それは、生き残った者の礼儀にすぎないが、それをルーチンワークとして処理するつもりも、ティアリュートにはなかった。
コクピットの中で、ひっそりと執り行われる彼女だけの儀式。
だが、今となっては、この儀式を知ってる者は、彼女だけとなっている。
祈りの言葉を終え、目を開いたティアリュートは、不思議と誰かの視線を感じた。
閉鎖されたコクピットの中。
その視線は、モニターの向こうからだ。
「ん……?」
前方、斜め前に駐騎しているサライマの頭部コクピットハッチが開き、メース使いがじっとこちらを見つめている。

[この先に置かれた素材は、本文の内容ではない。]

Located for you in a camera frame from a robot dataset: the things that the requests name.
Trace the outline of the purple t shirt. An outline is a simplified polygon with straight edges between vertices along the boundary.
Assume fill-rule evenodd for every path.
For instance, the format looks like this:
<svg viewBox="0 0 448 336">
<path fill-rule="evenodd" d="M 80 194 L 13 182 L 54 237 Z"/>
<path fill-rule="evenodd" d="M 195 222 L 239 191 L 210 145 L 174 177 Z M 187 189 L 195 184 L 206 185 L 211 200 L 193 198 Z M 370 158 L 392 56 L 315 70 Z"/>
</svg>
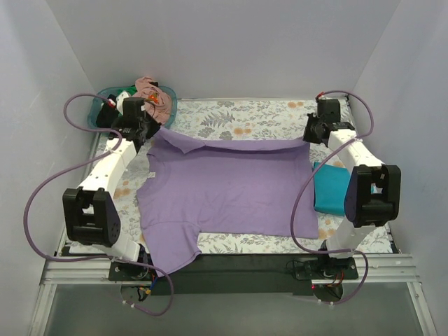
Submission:
<svg viewBox="0 0 448 336">
<path fill-rule="evenodd" d="M 309 144 L 301 139 L 201 140 L 161 129 L 137 190 L 141 231 L 157 274 L 200 253 L 200 233 L 315 239 Z"/>
</svg>

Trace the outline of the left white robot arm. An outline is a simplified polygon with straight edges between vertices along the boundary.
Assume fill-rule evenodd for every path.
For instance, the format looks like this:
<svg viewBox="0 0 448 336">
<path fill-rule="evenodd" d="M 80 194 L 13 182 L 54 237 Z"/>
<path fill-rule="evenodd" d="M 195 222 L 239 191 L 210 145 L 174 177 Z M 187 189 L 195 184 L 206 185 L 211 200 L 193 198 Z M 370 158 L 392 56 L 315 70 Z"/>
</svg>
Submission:
<svg viewBox="0 0 448 336">
<path fill-rule="evenodd" d="M 145 99 L 125 98 L 123 114 L 112 124 L 104 156 L 76 188 L 62 196 L 66 233 L 73 242 L 93 246 L 112 258 L 126 260 L 125 271 L 135 280 L 149 271 L 144 248 L 122 232 L 113 195 L 130 162 L 161 124 L 145 110 Z"/>
</svg>

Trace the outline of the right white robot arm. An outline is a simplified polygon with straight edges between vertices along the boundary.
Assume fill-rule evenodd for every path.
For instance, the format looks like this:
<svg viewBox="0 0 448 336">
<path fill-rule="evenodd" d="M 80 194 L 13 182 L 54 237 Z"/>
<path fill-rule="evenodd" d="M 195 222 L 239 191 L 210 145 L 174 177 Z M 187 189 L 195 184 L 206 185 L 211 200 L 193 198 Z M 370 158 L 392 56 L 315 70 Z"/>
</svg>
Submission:
<svg viewBox="0 0 448 336">
<path fill-rule="evenodd" d="M 398 217 L 401 170 L 376 158 L 354 126 L 341 121 L 338 99 L 319 97 L 316 103 L 316 112 L 308 115 L 303 140 L 324 144 L 351 174 L 344 198 L 344 219 L 317 251 L 324 255 L 316 261 L 318 273 L 332 278 L 342 270 L 340 259 L 350 258 L 372 231 Z"/>
</svg>

副官のユースティアが、何事か話したげな顔で、じっとこちらを見つめている。
視線の主は彼女だ。
祈りの最中、通信装置をカットしていたことに気付いたティアリュートは、舌打ちと共にハッチを開いた。
「―――地上で?」
「は、はい」
まだあどけなさを残すユースティアは、おずおずと頷いた。
身長も子供並に小さく、背伸びしてもティアリュート中尉の胸までない。
非番の時に町中で迷子扱いされて、結局、彼女が警察に引き取りに行ったことがあることを、ふと思い出した。
メースに乗せれば鬼神の如き戦いぶりを示すというのに、コクピットから降りればいじめられるのは、この二重人格というべき気の弱さだ。
「地上の観測部隊の通信を傍受しています。すでに地上ではかなりの規模で戦闘が」
「ここを狙ってきているというのか?」
「それは―――わかりませんけど」
「……ユースティア」
「はい」
「他の連中にこのことは言ったか?」
「いえ?」
ユースティアは首を横に振った。
「私の指揮官はテァイリュート様だけです」
「……そうか」
しばらく考え込んだ後、ティアリュートは、ユースティアの肩に手を置いた。
「この傭兵隊で、今や私達はたった二人の部隊にすぎない。」
「……はい」
深刻そうな顔で、ユースティアは頷いた。
「マーフェン少尉で5人目ですね」
「―――言うな」
「……」
「少尉の件は、お前の責任じゃない」
「で、ですけど」
「傭兵は傭兵としての責任の取り方がある。少尉はそういう結果になっただけだ。自分を責めても意味はない」
「……はい」
ユースティアは、ちらりとティアリュートを見た。
「いつか、御主人様が軍に返り咲くために頑張ります」
「……」
何故か、ティアリュートはその言葉が聞こえなかったかのように訊ねた。